LONG BEACH – While visiting The Hangout, a Long Beach small business, Governor Gavin Newsom today signed legislation to improve the state’s ability to stop organized retail theft. AB 331 by Assemblymember Reginald Byron Jones-Sawyer, Sr. (D-Los Angeles), extends the sunset date of the crime of organized retail theft, as well as the California Highway Patrol Organized Retail Crime Task Force, to January 1, 2026.
“Among the most basic needs for all Californians is to feel safe at home, at the park, or walking to school,” said Governor Newsom. “As we pursue nation-leading criminal justice reforms – all with an eye to making our communities safer – a more holistic approach is called for. We must invest in public safety while, at the same time, tackling the root causes of these increases.”
CHP’s Organized Retail Crime Task Force strategically deploys regional teams of investigators who specialize in the investigation of organized retail crime and partners with local law enforcement agencies and district attorneys to identify and prosecute organized retail theft. Over the past three years, the Task Force has been a part of 668 investigations resulting in 252 arrests and the recovery of over $16.3 million in stolen merchandise.
Governor Newsom signs legislation targeting retail theft alongside law enforcement leaders, legislators and Big 13 mayors.
The Retail Crime Task Force works collaboratively with local law enforcement agencies, as well as other crime task forces throughout the state, to deliver investigative leadership and support with the aim of reducing retail crime in California. Specifically, the Task Force will:
- Collaborate with allied law enforcement agencies and district attorneys to identify and prosecute organized theft rings, recover lost merchandise and reduce associated crime.
- Collaborate with the retail industry to reduce incidents of theft and strengthen locational safety for shoppers.
- Launch a web-based portal for the public and California retailers to report tips directly to the CHP.
- Continue to partner with allied agencies to offer specialized training and general law enforcement assistance related to auto theft and organized retail crimes.
In addition to the Task Force, the California Highway Patrol will proactively monitor crime trends using the best available real-time data, and in response, will strategically deploy patrols, regional investigative teams, multi-agency task forces (local and federal), state security program and K-9 officers.
Earlier today, Governor Newsom convened a roundtable discussion with California Highway Patrol Commissioner Amanda Ray, Big City mayors and police chiefs from around the state on local crime trends and efforts to protect public safety.
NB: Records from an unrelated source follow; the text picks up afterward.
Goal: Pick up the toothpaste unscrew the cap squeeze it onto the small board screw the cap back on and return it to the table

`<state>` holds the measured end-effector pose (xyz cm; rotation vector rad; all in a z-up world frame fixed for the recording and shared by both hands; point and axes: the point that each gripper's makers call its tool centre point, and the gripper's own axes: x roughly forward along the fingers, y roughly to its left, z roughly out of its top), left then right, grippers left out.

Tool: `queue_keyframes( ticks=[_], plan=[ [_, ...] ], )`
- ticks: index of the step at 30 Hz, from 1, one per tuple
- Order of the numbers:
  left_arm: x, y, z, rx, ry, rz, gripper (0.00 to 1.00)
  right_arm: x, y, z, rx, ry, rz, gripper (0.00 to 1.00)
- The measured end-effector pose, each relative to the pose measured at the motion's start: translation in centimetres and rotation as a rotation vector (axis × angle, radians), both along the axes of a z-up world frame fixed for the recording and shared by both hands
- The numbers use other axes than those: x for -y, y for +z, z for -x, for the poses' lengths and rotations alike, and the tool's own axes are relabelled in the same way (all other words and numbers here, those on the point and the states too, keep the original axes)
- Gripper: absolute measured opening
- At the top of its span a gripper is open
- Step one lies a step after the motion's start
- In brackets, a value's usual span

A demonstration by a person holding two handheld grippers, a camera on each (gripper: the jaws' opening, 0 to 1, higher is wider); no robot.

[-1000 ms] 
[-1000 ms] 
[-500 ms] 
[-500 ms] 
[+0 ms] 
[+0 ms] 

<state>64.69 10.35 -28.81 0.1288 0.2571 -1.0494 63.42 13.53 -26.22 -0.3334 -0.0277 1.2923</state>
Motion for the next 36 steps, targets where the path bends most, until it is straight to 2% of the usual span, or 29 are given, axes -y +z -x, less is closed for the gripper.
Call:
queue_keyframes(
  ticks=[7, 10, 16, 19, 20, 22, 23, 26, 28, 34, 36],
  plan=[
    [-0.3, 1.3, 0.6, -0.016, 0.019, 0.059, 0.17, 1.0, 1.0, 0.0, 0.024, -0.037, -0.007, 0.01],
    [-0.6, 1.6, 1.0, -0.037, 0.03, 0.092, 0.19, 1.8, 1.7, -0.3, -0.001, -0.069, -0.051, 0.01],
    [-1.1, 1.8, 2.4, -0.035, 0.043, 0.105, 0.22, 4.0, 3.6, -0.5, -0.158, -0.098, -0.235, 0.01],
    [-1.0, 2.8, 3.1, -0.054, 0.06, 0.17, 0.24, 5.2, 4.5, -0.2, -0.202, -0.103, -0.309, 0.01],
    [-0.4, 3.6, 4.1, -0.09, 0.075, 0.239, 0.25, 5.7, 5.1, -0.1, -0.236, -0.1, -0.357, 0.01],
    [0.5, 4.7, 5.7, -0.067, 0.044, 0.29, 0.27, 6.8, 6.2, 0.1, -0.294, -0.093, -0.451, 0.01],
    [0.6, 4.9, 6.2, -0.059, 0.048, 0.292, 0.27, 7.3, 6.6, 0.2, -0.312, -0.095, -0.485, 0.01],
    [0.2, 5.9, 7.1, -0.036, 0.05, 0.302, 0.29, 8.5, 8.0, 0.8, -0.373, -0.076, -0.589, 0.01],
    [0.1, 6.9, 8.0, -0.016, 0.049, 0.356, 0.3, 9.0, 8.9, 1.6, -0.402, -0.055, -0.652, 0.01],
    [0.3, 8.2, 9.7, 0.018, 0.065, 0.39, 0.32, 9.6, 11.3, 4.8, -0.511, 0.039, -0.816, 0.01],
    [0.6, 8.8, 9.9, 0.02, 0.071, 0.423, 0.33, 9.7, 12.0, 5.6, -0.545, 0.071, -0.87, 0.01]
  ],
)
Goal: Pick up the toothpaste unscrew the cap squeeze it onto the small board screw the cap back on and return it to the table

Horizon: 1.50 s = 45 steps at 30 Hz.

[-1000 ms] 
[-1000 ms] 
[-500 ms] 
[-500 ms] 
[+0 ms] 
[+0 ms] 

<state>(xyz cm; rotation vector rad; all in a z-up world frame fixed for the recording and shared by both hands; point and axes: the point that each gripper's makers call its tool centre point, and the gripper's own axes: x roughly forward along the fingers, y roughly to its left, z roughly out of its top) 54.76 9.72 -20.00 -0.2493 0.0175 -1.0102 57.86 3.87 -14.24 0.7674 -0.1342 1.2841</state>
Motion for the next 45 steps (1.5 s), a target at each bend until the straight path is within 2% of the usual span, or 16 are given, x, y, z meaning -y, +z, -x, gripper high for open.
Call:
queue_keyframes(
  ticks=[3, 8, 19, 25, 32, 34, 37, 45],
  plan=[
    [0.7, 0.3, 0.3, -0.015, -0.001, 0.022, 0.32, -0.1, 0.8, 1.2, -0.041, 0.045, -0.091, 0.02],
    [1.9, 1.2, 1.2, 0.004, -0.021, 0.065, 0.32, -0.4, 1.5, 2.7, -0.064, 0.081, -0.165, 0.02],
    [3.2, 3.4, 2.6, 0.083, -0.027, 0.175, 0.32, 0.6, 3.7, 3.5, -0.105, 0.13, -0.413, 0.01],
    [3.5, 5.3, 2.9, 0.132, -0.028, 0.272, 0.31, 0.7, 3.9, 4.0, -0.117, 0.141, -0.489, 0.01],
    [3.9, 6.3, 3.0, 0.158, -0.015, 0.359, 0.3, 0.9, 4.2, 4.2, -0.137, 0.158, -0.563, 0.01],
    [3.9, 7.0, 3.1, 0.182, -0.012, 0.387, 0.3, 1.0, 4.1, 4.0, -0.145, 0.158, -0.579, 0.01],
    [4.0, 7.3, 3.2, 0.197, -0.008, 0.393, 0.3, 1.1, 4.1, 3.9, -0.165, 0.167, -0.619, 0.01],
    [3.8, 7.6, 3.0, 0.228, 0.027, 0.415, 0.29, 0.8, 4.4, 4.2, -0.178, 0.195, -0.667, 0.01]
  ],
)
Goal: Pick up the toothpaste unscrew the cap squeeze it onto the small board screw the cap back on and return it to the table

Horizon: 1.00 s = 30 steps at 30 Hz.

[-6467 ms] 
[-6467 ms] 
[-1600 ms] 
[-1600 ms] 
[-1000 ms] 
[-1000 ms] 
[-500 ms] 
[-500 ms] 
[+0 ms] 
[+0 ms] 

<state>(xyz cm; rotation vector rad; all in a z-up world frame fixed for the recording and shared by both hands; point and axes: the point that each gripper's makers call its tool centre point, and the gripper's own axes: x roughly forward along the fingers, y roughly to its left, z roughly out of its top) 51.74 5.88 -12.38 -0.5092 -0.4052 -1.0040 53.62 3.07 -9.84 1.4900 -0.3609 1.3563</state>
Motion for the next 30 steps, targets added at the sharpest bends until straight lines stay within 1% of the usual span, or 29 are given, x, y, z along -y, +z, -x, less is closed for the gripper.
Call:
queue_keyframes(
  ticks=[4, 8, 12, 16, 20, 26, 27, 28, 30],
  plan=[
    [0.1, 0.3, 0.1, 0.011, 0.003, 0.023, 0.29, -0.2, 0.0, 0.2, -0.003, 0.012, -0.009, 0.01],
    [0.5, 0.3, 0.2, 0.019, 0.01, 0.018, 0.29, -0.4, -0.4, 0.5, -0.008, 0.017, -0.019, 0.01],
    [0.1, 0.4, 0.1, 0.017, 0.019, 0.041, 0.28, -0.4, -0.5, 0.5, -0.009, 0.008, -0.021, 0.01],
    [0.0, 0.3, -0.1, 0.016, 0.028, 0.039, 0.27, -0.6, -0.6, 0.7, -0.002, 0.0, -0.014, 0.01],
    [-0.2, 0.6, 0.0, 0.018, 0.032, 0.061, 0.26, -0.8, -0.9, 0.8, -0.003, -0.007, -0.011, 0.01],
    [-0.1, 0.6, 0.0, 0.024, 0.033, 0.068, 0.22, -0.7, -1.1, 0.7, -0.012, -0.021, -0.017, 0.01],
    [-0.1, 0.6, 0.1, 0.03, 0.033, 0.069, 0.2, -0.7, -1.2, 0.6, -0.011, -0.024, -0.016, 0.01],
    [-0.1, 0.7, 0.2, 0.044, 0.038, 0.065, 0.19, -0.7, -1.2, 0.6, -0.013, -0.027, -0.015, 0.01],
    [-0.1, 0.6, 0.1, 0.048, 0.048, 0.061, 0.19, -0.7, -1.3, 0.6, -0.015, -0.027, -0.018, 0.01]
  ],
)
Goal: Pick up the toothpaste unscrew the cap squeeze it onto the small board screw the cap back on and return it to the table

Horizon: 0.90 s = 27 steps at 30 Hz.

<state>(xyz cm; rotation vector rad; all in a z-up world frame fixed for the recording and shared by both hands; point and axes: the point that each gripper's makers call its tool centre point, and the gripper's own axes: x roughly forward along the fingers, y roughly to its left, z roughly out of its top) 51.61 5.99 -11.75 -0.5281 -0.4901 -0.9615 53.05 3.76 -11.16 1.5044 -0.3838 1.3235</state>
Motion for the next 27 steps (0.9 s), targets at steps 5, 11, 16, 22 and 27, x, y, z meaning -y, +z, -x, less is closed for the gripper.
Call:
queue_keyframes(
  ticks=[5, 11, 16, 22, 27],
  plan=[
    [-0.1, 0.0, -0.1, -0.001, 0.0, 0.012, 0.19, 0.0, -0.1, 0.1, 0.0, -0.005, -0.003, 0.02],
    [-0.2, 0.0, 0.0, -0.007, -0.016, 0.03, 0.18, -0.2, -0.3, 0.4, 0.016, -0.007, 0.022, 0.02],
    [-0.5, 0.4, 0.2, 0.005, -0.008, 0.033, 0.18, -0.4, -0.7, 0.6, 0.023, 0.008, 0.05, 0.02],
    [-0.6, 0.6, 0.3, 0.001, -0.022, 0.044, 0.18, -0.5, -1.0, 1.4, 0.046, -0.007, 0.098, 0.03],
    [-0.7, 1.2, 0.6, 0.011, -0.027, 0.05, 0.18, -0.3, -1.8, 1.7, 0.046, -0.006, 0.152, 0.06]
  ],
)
Governor Newsom’s recent investments and actions not only emphasize targeted community and social service investments, but also center on law enforcement efforts to deter and prevent would-be crimes while focusing on investigation and enforcement.
Over the past three decades, crime rates in California have dropped dramatically. Prior to the pandemic, both California’s violent crime rates and property rates were among the lowest ever recorded. Although crime rates have remained relatively steady, the latest data shows that we have experienced an increase in homicides and gun-related violence, mirroring a similar national trend.
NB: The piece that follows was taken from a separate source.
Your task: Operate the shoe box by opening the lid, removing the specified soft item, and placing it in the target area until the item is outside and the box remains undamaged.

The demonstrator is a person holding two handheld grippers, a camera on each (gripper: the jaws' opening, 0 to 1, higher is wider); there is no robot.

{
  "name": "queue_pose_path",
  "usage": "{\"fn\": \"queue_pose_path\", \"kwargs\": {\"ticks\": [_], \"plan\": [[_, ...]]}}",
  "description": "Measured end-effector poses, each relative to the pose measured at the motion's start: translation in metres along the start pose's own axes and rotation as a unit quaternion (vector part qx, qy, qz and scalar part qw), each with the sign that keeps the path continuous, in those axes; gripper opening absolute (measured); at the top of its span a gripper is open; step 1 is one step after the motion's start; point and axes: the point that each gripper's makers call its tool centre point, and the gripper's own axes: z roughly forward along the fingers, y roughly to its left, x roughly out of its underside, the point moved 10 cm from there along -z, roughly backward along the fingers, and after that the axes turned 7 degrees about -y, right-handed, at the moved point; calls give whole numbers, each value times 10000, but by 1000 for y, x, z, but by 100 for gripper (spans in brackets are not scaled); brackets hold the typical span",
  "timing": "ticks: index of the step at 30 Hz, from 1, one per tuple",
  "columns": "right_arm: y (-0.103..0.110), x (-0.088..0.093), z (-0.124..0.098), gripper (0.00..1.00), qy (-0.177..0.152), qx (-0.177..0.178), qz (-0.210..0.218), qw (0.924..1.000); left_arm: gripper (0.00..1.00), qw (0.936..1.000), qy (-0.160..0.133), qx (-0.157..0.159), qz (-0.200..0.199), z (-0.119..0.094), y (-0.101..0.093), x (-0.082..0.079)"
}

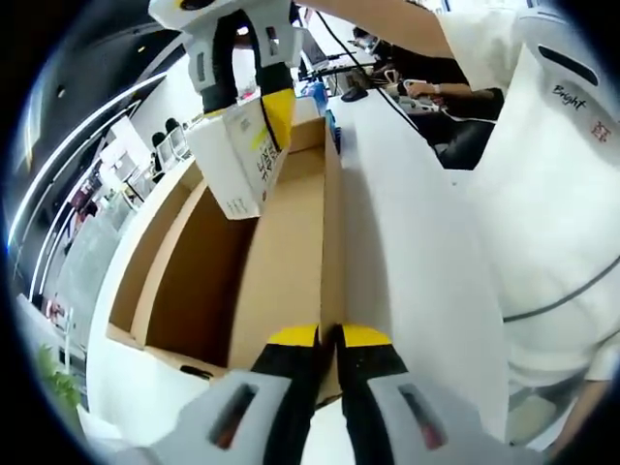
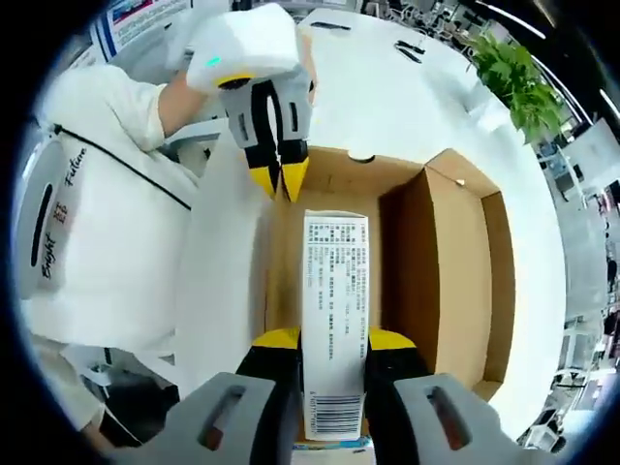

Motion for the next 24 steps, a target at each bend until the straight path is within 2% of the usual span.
{"fn": "queue_pose_path", "kwargs": {"ticks": [2, 6, 9, 15, 23, 24], "plan": [[5, 3, 0, 21, 96, -206, -204, 9995, 6, 10000, 0, -5, -16, 0, 0, 0], [6, 8, -6, 21, 27, -69, -571, 9983, 6, 10000, -4, 7, -13, 0, 0, 0], [10, 8, -8, 21, 27, -212, -233, 9995, 6, 10000, 13, 13, -12, 0, 0, 0], [11, 12, -14, 21, 42, -79, -421, 9991, 6, 10000, -1, 14, -8, 0, 1, 0], [17, 13, -32, 20, -19, -18, -306, 9995, 6, 10000, 9, 20, -16, 0, 0, -1], [20, 15, -31, 20, 68, -96, -183, 9998, 6, 10000, 9, 19, -10, 0, 0, -1]]}}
Governor Newsom’s recent public safety investments are focused on four key priorities to reduce gun violence and keep California’s communities safe: 1) investing in local communities, 2) preventing crime before it happens, 3) investigating crimes that do occur and holding those responsible accountable and 4) getting guns off California streets.
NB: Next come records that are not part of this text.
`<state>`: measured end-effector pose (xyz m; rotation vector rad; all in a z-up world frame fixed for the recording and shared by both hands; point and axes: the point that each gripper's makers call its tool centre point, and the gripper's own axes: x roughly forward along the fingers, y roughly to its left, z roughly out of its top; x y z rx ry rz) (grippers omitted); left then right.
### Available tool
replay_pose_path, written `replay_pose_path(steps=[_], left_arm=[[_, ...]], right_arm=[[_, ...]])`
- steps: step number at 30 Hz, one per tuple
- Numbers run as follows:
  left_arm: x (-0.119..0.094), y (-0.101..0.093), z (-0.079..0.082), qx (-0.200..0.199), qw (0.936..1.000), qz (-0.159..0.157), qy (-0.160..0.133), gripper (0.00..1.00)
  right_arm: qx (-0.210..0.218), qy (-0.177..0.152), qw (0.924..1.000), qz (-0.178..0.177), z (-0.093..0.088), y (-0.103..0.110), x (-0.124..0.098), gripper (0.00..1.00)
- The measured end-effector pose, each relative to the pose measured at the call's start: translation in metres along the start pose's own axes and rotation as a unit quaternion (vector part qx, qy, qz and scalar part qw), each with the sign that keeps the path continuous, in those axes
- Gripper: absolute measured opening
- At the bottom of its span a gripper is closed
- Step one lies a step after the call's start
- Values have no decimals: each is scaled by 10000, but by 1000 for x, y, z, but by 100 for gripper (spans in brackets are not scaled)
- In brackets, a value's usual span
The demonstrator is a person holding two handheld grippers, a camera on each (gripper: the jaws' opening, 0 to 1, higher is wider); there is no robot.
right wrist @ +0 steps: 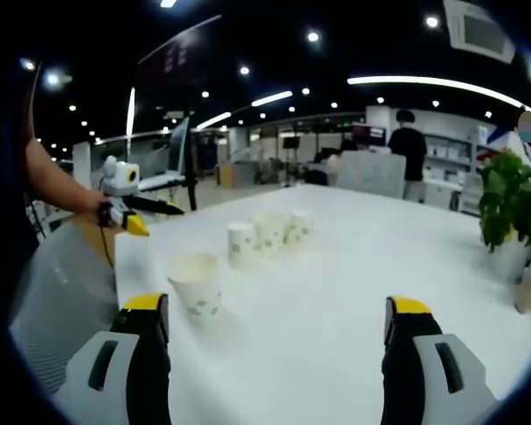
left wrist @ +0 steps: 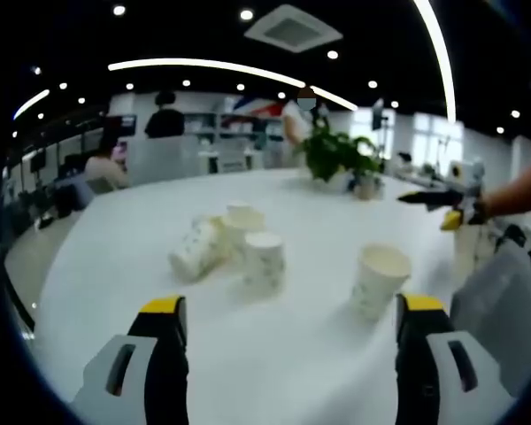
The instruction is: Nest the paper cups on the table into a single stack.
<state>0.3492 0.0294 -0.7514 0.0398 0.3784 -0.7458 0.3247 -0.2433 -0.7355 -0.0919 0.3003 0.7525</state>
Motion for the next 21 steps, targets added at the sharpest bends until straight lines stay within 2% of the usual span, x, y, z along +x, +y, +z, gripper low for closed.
replay_pose_path(steps=[21], left_arm=[[55,6,14,231,9997,-39,84,84]], right_arm=[[3,23,10000,-6,3,-2,1,100]])
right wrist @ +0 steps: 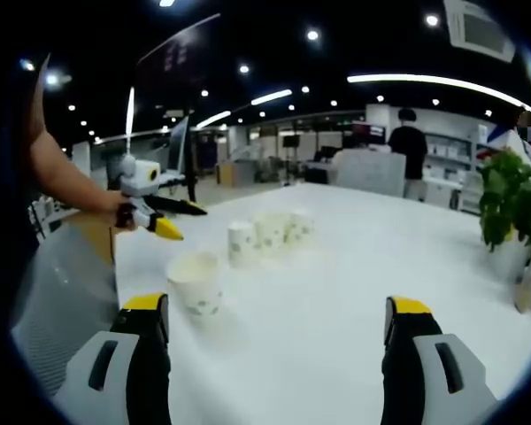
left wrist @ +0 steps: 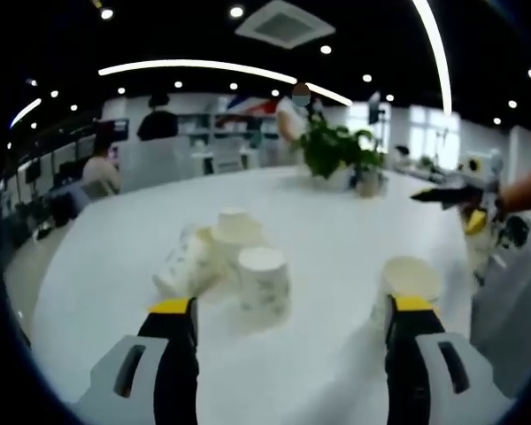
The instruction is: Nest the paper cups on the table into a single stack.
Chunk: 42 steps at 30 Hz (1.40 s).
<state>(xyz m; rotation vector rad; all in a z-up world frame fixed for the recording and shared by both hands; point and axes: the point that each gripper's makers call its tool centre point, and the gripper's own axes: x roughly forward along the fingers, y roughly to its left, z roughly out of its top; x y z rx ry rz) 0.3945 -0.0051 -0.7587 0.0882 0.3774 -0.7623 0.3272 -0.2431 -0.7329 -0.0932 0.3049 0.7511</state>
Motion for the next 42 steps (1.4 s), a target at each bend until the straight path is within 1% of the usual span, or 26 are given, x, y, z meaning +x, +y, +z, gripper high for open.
replay_pose_path(steps=[5,9,11,15,20,22,25,27,34,36,38,39,42], left_arm=[[16,7,0,0,10000,86,43,84],[27,6,3,97,9999,18,-34,83],[35,8,2,249,9997,13,-4,81],[46,10,3,220,9998,-33,-2,79],[56,18,2,308,9995,53,40,74],[58,22,2,273,9996,83,20,74],[64,26,0,156,9998,94,10,69],[67,28,-2,231,9996,149,23,68],[78,28,-8,205,9998,66,38,63],[81,29,-11,226,9997,80,56,64],[82,28,-13,267,9996,73,70,62],[83,28,-17,226,9997,57,120,60],[86,30,-21,197,9996,119,149,57]], right_arm=[[-19,-4,10000,-23,3,-4,0,100],[-14,-13,10000,-15,4,-4,1,100],[-9,-29,10000,-12,5,-4,2,100],[16,-55,10000,-2,6,-3,4,100],[-8,-29,10000,31,7,-2,6,100],[-17,-35,10000,32,8,-2,6,100],[-25,-31,10000,29,9,-3,5,100],[-33,-5,10000,32,8,-4,5,100],[-30,36,10000,11,8,-7,3,100],[-26,46,10000,4,7,-7,3,100],[-16,49,10000,1,6,-7,3,100],[-13,58,10000,0,6,-7,3,100],[-19,83,10000,-5,4,-5,3,100]])
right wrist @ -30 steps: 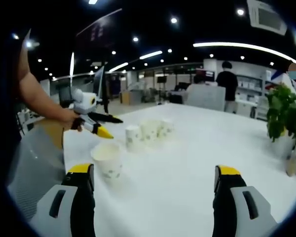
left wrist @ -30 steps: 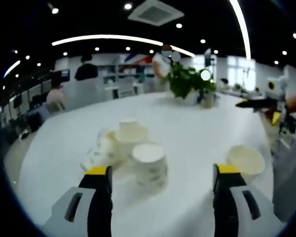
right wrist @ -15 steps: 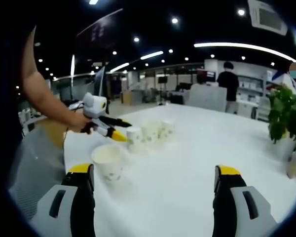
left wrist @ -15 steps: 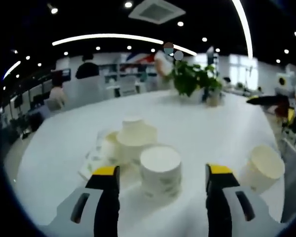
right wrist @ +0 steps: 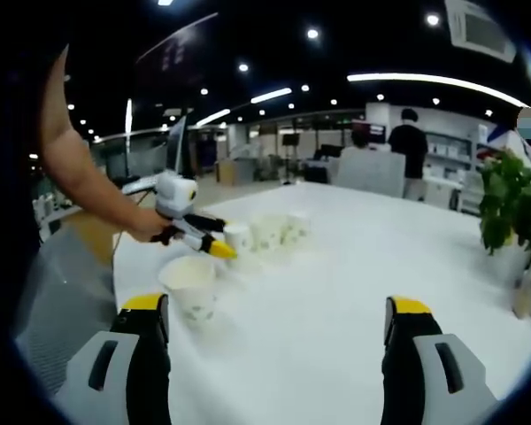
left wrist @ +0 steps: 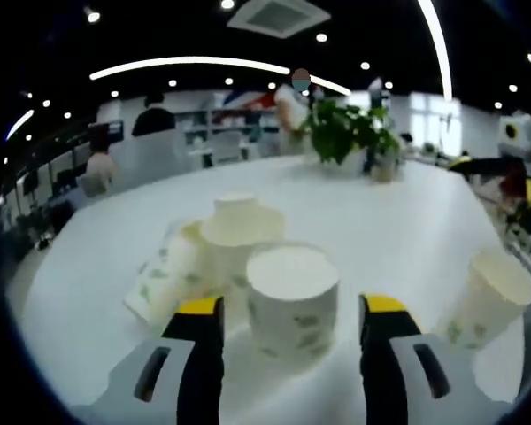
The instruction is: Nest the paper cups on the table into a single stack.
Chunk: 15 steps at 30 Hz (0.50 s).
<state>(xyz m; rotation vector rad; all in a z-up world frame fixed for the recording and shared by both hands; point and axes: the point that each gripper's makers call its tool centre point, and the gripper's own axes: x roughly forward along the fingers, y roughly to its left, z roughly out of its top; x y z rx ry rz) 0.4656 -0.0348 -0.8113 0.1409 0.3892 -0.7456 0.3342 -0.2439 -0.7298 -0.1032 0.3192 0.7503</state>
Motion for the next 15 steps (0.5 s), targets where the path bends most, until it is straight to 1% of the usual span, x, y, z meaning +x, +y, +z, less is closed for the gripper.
replay_pose_path(steps=[1,2,6,8,9,10,11,12,13,15], left_arm=[[0,3,0,-161,9998,70,-19,56],[0,4,3,-336,9993,100,-109,56],[1,2,2,-247,9996,66,-92,53],[1,1,1,-208,9998,46,-51,50],[2,1,-1,-184,9998,41,-3,47],[1,3,-6,-79,9998,98,122,42],[1,4,-8,-3,9998,141,160,39],[1,2,-5,-36,9999,96,71,40],[0,0,-6,-91,9999,58,99,39],[0,1,-7,-31,9999,69,103,39]], right_arm=[[6,11,10000,3,-1,0,0,100],[4,18,10000,4,-2,1,0,100],[-4,43,10000,20,-3,2,1,100],[-15,42,10000,15,-2,2,1,100],[-11,37,10000,12,-1,1,1,100],[-8,34,10000,4,-1,1,1,100],[-3,29,10000,0,-1,0,1,100],[-4,26,10000,0,-1,0,1,100],[-8,26,10000,-1,0,0,2,100],[-12,26,10000,10,-1,0,2,100]])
The state is investing in supporting prevention, deterrence and enforcement. Recent actions include Governor Newsom’s $12 billion homelessness plan with $3 billion allocated toward addressing the mental health crisis on local streets; a historic $200 million to expand the CalVIP program, which provides matching grants to community-based violence intervention efforts in communities impacted by group-related shootings and homicides; $4 billion for universal behavioral health for young people, along with an expansion of before and after-school programs and summer job opportunities; investigating crime and focusing on enforcement through new CHP partnerships to increase patrols; and making sure California’s nation-leading gun laws – especially our Red Flag Law – get put to use to protect our communities from dangerous, violent people.